Tolerancia y Multiculturalismo.

 

  1. La tolerancia en la moral natural

 

 La definición más común de tolerancia que se remite a los clásicos es la de “dejar hacer el mal que no se puede evitar”.

La tolerancia es virtud, en cuanto supone el hábito adquirido con la repetición de actos, que tiende a evitar el mal mayor.

La tolerancia está directamente relacionada con lo que tradicionalmente se ha llamado el voluntario indirecto o voluntario in causa.

Se llama voluntario indirecto, aquel acto del que se puede deducir dos efectos, uno bueno y otro malo. El voluntario indirecto es lícito moralmente cuando sopesando las probabilidades de que ocurra el efecto positivo, se arriesga uno voluntariamente, a que se produzca el negativo.

Las condiciones de la licitud son que, lo que se quiera directamente, sea el efecto bueno y el efecto malo se tolere, como un riesgo calculado.

Un ejemplo sería el riesgo que se afronta en toda operación quirúrgica. El riesgo que afrontan ciertos profesionales como policías, bomberos, enfermeros en época de  epidemia, etc. etc.

Puede considerarse el voluntario indirecto en términos de “mal menor” y se puede formular diciendo : “de dos males inevitables, escoge el menor”.

Ante un dolor de muelas hay que elegir entre el dolor que puede incapacitar o la somnolencia que produce el analgésico. Solemos preferir el segundo.

 

  1. La tolerancia a partir de la Ilustración

 

A partir del siglo XVIII se entiende por tolerancia, aquella actitud moral respeta las opiniones y costumbres distintas de las establecidas en el país.

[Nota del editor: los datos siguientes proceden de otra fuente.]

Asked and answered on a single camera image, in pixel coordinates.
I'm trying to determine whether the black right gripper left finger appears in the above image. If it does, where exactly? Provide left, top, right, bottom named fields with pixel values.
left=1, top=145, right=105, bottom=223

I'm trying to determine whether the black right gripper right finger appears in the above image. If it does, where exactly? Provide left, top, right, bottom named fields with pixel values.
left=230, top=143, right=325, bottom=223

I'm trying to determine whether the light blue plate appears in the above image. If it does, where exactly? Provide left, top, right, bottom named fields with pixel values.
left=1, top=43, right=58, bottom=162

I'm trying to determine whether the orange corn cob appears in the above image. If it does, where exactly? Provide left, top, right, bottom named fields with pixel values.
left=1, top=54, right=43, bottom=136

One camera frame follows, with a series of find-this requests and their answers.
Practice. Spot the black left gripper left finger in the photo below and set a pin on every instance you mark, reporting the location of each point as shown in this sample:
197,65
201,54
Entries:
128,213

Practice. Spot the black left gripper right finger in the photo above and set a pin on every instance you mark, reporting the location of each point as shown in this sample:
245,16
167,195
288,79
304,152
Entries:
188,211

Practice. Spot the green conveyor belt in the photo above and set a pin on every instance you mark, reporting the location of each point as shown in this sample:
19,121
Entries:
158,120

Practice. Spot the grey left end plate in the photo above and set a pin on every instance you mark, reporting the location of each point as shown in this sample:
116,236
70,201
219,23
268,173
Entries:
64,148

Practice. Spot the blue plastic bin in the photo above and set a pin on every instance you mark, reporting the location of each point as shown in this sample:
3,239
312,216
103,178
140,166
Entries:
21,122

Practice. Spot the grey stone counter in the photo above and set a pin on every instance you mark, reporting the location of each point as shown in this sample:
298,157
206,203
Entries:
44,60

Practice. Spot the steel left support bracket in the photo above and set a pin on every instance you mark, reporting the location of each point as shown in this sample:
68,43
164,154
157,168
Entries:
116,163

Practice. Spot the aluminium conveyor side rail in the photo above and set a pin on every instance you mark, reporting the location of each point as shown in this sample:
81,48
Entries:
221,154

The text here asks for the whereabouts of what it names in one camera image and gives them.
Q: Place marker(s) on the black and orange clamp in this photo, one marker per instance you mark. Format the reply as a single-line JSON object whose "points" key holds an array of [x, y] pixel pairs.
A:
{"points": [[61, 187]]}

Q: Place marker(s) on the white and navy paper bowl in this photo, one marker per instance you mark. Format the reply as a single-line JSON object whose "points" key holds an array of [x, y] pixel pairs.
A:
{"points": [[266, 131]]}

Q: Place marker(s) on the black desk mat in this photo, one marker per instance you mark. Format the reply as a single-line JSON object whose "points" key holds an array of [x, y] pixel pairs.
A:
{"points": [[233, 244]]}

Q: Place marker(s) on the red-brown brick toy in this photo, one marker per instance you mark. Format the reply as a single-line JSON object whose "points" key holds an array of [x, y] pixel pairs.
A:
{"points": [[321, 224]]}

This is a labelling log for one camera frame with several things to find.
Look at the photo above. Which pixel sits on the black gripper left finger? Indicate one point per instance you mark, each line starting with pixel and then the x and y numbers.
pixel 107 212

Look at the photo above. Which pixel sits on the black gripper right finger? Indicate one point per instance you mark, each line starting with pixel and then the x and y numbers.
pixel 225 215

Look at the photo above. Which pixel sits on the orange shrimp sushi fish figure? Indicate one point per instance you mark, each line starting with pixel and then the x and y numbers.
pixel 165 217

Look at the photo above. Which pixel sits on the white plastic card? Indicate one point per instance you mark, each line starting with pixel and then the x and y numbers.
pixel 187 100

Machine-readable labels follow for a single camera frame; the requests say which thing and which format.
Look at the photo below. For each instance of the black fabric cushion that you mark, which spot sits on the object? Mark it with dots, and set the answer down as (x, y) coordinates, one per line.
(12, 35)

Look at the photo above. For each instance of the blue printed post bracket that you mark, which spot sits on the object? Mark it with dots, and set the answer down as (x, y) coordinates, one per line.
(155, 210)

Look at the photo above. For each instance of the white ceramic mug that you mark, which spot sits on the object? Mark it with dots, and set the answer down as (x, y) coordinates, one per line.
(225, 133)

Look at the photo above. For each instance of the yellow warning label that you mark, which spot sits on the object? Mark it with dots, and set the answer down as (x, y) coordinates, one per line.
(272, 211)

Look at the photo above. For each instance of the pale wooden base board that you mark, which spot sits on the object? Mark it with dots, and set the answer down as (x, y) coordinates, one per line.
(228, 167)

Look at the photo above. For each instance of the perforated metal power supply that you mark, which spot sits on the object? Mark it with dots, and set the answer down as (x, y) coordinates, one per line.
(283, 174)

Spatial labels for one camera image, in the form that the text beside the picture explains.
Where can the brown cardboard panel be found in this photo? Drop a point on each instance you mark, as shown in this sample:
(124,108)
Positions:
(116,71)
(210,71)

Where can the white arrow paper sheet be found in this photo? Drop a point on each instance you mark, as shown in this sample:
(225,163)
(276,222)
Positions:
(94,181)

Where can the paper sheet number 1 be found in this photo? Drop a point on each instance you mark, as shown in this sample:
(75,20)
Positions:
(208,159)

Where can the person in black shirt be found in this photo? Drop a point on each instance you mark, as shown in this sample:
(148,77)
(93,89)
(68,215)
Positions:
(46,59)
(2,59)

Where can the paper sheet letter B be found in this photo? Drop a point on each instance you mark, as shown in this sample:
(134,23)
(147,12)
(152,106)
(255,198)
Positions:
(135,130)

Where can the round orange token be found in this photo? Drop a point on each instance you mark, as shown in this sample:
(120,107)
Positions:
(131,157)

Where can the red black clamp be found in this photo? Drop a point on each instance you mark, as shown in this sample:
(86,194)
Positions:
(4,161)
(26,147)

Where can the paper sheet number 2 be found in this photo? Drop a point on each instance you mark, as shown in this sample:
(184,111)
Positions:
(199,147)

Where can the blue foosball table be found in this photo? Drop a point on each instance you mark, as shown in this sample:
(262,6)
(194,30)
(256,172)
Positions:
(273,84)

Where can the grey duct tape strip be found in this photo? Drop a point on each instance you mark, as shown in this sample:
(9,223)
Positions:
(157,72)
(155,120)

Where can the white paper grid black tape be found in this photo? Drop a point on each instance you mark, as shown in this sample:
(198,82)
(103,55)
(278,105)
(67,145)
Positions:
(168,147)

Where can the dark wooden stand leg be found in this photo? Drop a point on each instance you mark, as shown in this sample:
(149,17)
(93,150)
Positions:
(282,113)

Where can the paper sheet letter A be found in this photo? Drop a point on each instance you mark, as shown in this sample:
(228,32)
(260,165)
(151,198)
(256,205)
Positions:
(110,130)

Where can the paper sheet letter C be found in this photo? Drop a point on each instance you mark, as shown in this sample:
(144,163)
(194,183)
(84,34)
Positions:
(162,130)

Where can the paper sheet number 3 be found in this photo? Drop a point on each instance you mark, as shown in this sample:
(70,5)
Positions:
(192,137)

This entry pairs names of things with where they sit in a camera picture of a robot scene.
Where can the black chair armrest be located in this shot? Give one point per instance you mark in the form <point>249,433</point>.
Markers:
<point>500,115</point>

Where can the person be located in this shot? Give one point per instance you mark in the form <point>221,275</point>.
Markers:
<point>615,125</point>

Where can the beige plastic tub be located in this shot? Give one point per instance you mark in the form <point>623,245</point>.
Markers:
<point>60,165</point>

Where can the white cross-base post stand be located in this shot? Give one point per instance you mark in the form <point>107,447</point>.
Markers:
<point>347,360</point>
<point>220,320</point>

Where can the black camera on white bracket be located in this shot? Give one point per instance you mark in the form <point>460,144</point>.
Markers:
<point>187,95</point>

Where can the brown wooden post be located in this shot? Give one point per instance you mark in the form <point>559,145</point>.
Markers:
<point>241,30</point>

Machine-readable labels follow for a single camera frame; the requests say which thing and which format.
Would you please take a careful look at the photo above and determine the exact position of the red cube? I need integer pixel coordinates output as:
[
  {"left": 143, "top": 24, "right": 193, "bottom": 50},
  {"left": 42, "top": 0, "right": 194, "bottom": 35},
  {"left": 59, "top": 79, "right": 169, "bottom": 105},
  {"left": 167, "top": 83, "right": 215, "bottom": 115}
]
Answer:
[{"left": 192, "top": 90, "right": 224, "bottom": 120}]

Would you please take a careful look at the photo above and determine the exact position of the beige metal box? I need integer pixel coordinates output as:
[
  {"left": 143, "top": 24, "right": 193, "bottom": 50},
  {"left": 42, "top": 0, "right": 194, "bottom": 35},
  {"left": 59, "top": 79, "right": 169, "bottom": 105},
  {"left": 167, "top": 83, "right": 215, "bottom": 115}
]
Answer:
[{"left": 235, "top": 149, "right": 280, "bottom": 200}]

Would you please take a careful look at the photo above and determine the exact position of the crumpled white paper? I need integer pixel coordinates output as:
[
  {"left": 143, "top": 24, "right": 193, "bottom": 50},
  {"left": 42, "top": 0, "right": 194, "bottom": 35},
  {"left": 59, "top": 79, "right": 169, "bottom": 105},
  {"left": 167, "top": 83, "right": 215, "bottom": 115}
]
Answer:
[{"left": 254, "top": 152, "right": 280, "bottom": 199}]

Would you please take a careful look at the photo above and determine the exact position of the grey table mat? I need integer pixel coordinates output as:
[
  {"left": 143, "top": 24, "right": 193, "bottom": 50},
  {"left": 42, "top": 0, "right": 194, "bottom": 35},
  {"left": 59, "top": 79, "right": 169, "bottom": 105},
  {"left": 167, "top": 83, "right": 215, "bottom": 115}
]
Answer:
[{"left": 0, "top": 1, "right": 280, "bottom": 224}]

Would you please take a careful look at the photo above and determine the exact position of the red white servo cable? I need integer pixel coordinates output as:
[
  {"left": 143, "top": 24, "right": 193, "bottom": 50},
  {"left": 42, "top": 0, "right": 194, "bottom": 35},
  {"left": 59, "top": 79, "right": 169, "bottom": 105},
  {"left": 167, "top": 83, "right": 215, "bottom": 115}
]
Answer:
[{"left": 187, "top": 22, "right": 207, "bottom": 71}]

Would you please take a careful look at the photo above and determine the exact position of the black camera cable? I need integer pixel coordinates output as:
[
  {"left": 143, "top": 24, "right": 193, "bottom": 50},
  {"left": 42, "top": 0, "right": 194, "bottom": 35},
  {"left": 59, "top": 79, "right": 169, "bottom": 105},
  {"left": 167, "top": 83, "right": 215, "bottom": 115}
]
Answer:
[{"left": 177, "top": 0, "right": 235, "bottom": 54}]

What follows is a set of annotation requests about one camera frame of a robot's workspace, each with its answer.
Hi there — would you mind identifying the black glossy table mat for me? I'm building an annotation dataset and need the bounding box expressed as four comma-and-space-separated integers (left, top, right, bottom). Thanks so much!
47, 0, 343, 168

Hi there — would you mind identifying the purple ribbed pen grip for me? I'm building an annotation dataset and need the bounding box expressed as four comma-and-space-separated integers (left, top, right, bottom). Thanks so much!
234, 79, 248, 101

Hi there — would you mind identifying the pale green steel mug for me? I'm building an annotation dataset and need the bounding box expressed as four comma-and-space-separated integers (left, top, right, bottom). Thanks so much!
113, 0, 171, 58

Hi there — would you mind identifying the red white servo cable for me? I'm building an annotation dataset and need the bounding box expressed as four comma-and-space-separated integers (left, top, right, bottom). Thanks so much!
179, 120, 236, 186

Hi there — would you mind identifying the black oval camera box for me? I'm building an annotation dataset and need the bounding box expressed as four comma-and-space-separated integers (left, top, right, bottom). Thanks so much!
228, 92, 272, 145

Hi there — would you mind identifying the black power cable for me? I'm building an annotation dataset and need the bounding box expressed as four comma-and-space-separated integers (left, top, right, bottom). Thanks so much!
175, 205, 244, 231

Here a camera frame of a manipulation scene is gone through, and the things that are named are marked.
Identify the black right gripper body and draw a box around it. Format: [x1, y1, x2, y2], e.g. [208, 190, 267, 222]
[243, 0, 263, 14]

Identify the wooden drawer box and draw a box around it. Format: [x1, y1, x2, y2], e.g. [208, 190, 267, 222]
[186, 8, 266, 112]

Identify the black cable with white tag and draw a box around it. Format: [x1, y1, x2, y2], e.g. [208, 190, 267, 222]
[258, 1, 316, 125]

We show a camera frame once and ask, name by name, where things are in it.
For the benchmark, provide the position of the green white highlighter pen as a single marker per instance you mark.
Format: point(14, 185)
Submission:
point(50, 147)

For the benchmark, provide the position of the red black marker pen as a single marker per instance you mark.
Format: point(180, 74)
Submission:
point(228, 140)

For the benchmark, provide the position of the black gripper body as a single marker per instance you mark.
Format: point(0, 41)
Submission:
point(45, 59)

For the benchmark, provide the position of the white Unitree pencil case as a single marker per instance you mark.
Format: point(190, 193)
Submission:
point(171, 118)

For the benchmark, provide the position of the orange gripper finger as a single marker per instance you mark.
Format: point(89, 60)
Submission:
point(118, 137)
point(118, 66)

Así se es tolerante con los extranjeros, con las personas de otra religión, con los ateos.

La diferencia de este concepto de tolerancia es que prescinde  de la bondad o maldad, si lo que se va a tolerar o permitir y de la necesidad de permitirlo o no.

Puede haber en tal concepto de tolerancia , y la hay a menudo, una base de indiferencia y relativismo que en su grado extremo puede resumirse en la expresión: “todo vale”. Todos tenemos derecho a pensar, expresar y practicar, lo que nos venga en gana y tenemos el deber de tolerarlo.

La tolerancia se convierte no en la permisión de un mal inevitable, sino en la actitud de respeto a cualquier alternativa de pensamiento y de vida.

Puede formularse también en términos del liberalismo: “el derecho a hacer y a respetar todo aquello que no moleste a los demás”.

 

  1. La tolerancia, hoy.

 

En el mundo global , lo que esta globalizado es el derecho de todo ser humano a hacer todo aquello que no moleste a los demás”

     Los problemas de las migraciones, de las identidades culturales lingüísticas y religiosas, de las tradiciones históricas, de las diferentes concepciones de la moral, de la política y en resumen de lo que está bien y de lo que está mal. Lleva a un concepto de tolerancia que desarrolla hasta el límite, o mejor, sin límites el concepto de tolerancia que hemos visto nación con la Ilustración.

     En estas cuestiones, hay que distinguir entre lo esencial y lo accidental. Es esencial todo lo que afecte a la moral natural y a los derechos humanos. La raza, la religión, la lengua y la cultura , no pueden ser consideradas en ningún caso como cuestiones a tolerar sino como derechos de las personas.

     Puede sin embargo entablarse un conflicto entre la moral natural y los derechos humanos: por ejemplo cuestiones como el aborto, la eutanasia, la clonación, la guerra, la moral sexual etc. En estos casos hay que tener muy en cuenta la obligación moral de tratar de evitar los males mayores, de conseguir por todos los medios que se cumpla la ley moral. Si no se consigue de hecho a pesar de nuestro esfuerzo, habrá que “tolerar” esas situaciones.

     En último término ante conflictos entre grupos enfrentados en estas cuestiones se ha dado una norma elemental: la conservación en todo caso del orden público. Se trata pues de evitar males mayores que los que se trata de evitar.